Begin at the line containing "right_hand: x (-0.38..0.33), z" in the entries below and end at the line containing "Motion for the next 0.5"; transcribe that range exactly and nothing outside it.

+-------+

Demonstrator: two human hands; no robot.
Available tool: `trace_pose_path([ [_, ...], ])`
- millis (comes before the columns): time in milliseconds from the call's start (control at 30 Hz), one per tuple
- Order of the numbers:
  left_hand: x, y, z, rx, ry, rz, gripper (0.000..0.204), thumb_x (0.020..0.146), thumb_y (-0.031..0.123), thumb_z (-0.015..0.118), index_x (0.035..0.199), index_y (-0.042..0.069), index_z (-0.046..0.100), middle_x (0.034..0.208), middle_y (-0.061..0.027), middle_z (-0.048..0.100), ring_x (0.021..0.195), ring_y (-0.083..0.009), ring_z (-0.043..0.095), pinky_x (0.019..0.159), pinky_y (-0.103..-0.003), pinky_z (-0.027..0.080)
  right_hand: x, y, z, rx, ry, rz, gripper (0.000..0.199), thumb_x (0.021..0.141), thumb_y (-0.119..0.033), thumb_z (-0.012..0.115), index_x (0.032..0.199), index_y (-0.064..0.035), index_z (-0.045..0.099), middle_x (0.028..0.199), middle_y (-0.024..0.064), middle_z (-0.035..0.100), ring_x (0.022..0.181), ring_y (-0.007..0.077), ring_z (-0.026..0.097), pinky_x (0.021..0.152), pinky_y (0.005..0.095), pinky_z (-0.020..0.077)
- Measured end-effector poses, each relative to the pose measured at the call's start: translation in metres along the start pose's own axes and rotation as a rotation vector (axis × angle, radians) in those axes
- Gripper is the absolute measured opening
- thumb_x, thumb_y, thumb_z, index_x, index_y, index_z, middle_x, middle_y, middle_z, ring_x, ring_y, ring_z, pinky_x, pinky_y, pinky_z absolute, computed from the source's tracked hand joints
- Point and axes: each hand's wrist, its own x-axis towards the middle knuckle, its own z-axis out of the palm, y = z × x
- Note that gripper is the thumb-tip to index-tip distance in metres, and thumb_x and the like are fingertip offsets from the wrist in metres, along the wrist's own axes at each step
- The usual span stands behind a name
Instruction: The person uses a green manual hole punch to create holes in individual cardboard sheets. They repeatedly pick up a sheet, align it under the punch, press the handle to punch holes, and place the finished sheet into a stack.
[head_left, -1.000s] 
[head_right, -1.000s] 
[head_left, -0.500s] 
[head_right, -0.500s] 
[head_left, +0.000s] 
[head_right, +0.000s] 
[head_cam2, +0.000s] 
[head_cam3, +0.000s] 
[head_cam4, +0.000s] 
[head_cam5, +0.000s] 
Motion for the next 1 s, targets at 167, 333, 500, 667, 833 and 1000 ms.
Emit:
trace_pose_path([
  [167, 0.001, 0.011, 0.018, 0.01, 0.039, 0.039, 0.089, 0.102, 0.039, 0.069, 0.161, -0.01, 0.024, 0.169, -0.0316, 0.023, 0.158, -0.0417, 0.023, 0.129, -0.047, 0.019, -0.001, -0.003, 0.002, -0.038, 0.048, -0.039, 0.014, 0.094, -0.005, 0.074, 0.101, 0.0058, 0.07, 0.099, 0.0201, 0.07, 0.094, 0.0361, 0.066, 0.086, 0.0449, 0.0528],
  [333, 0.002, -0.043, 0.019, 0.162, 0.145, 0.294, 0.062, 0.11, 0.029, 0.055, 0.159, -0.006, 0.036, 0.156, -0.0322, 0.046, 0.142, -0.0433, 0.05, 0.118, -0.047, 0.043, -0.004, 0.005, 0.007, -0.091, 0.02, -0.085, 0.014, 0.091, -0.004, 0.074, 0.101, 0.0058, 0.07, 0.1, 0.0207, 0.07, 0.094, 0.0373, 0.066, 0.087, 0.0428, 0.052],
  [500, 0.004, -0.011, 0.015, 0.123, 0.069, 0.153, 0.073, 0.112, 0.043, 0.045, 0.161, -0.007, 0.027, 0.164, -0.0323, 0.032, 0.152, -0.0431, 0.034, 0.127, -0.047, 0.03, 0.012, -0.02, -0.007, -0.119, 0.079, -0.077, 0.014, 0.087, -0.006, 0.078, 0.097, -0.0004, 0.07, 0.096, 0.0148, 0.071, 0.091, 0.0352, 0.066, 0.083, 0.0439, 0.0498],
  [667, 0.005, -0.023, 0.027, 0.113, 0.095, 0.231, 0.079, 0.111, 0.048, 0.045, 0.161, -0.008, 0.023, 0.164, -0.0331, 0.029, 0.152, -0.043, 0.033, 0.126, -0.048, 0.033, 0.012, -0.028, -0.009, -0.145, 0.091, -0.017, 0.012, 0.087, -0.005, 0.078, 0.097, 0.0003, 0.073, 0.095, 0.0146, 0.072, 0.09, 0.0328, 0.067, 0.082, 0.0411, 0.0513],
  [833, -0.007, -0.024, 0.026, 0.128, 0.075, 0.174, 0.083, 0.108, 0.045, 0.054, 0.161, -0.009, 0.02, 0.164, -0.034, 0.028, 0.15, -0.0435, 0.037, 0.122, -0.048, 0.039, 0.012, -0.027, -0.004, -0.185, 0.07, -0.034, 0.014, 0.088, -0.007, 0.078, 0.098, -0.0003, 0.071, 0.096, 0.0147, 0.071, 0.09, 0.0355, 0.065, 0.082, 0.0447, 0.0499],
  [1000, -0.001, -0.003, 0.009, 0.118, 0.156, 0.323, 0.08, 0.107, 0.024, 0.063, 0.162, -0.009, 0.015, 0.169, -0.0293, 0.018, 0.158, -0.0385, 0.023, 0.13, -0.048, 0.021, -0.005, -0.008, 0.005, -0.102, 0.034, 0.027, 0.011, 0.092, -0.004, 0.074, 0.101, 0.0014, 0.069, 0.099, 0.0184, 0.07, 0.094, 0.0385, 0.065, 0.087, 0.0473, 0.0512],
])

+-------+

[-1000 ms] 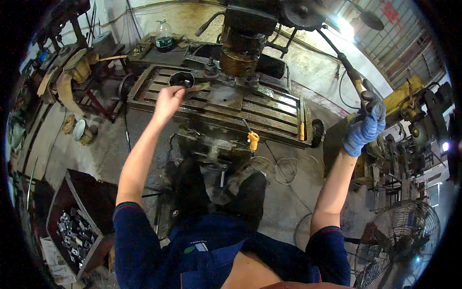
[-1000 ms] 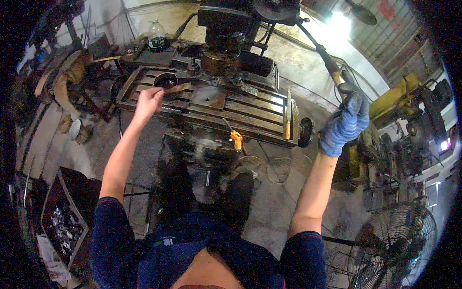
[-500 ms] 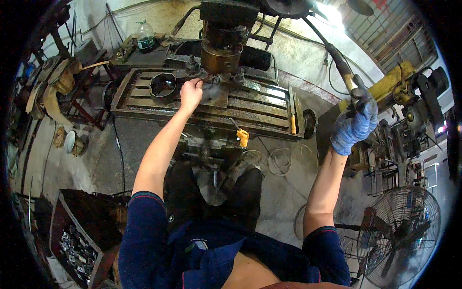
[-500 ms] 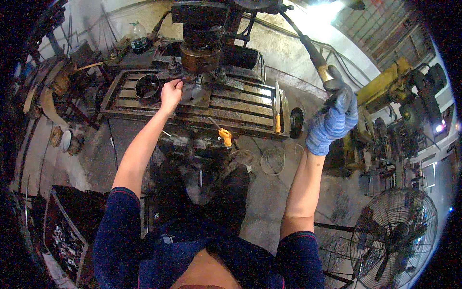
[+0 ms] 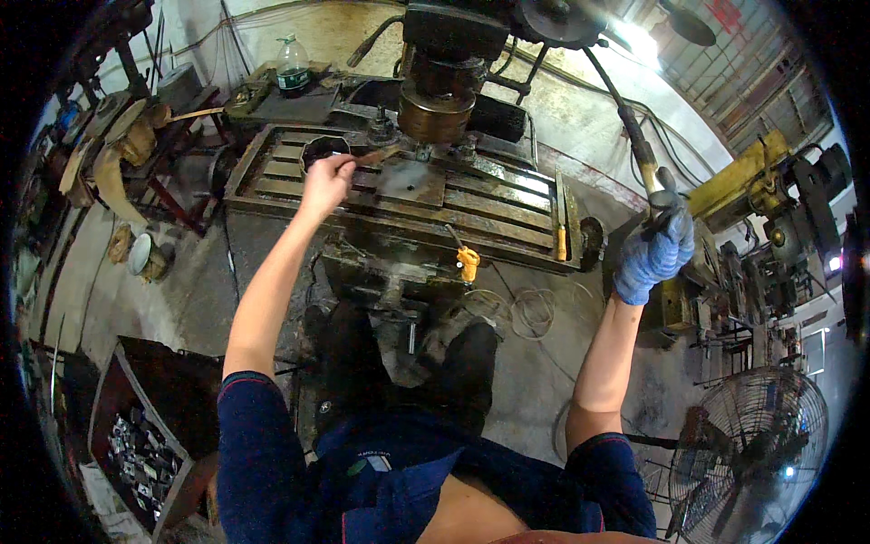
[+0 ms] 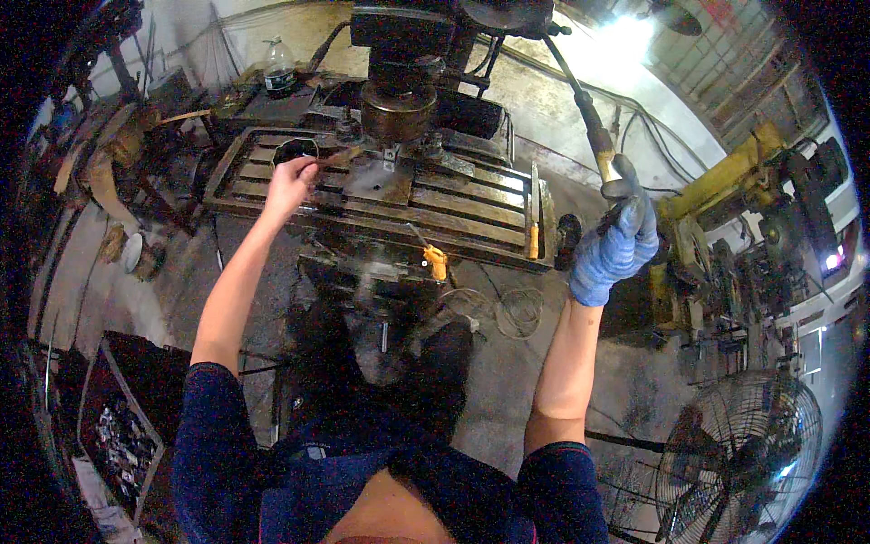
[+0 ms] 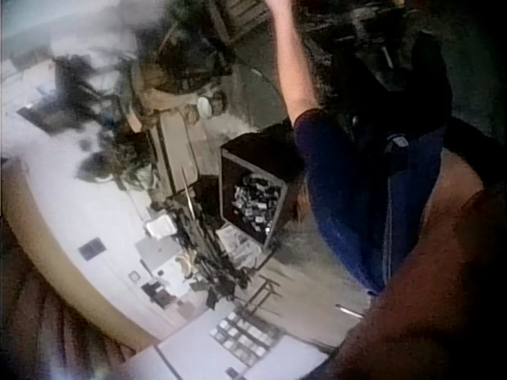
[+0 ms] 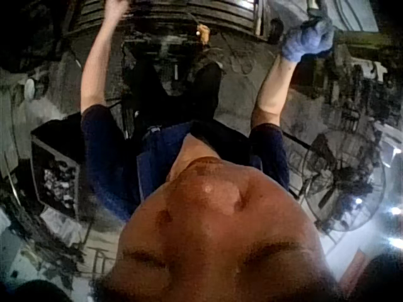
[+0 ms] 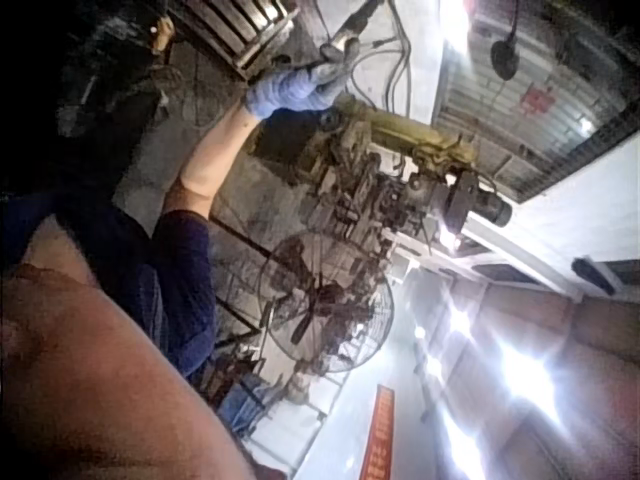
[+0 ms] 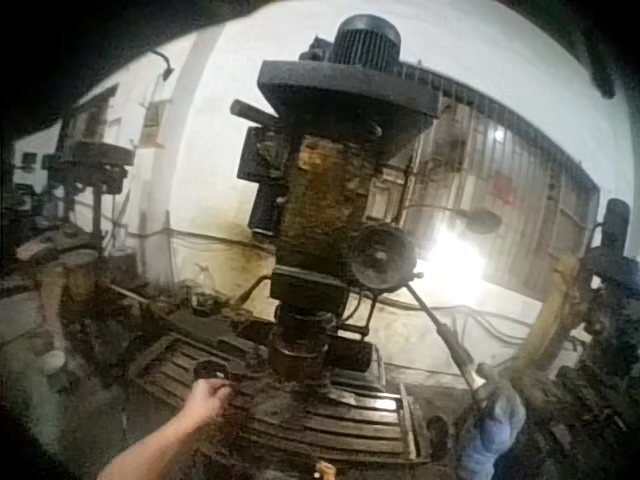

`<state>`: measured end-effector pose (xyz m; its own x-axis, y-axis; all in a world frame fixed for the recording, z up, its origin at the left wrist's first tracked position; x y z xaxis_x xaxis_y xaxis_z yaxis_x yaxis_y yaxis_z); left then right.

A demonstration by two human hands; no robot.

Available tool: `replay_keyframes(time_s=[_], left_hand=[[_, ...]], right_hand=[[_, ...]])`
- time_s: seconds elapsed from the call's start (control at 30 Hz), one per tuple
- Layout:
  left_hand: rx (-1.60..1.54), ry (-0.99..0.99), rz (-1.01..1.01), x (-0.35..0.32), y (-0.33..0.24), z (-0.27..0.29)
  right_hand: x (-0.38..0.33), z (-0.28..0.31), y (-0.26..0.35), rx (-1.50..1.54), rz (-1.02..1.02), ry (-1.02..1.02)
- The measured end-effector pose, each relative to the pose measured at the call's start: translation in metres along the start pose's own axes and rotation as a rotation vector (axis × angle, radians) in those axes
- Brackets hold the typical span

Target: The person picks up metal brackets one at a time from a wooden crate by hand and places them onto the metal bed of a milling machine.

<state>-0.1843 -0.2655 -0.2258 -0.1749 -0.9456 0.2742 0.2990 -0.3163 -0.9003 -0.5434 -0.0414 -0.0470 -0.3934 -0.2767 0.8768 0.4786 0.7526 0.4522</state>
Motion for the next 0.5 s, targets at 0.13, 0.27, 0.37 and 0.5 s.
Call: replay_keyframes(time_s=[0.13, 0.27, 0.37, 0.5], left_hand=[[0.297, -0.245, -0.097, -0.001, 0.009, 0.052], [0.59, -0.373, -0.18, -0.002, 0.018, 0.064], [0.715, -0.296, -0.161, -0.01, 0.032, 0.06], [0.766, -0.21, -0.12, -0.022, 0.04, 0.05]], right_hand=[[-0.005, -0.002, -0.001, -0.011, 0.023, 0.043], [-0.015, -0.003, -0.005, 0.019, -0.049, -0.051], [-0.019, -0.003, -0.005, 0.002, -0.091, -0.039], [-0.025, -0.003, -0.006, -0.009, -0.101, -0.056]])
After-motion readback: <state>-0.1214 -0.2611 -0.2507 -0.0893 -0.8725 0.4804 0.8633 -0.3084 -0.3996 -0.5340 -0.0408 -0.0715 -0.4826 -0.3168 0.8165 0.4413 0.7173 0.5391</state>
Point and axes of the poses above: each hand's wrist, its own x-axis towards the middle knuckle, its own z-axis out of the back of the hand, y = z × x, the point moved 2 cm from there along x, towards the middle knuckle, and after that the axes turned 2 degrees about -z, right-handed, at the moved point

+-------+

### Solution for this problem
  right_hand: x (-0.38..0.33), z (-0.28..0.31), y (-0.26..0.35), rx (-1.50..1.54), rz (-1.02..1.02), ry (-1.02..1.02)
- The measured end-effector pose, each relative to the pose measured at the call's start: translation in metres along the start pose's own axes and rotation as a rotation vector (axis × angle, radians) in those axes
- Brackets hold the typical span

Target: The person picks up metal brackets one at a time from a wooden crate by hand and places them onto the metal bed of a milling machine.

<state>-0.1843 -0.2655 -0.2258 -0.1749 -0.9456 0.2742 0.2990 -0.3163 -0.9003 -0.5434 -0.0414 -0.0470 -0.3934 -0.2767 0.8768 0.4786 0.7526 0.4522</state>
Motion for the next 0.5 s, targets at 0.13, 0.27, 0.37 and 0.5 s.

The answer was given in full.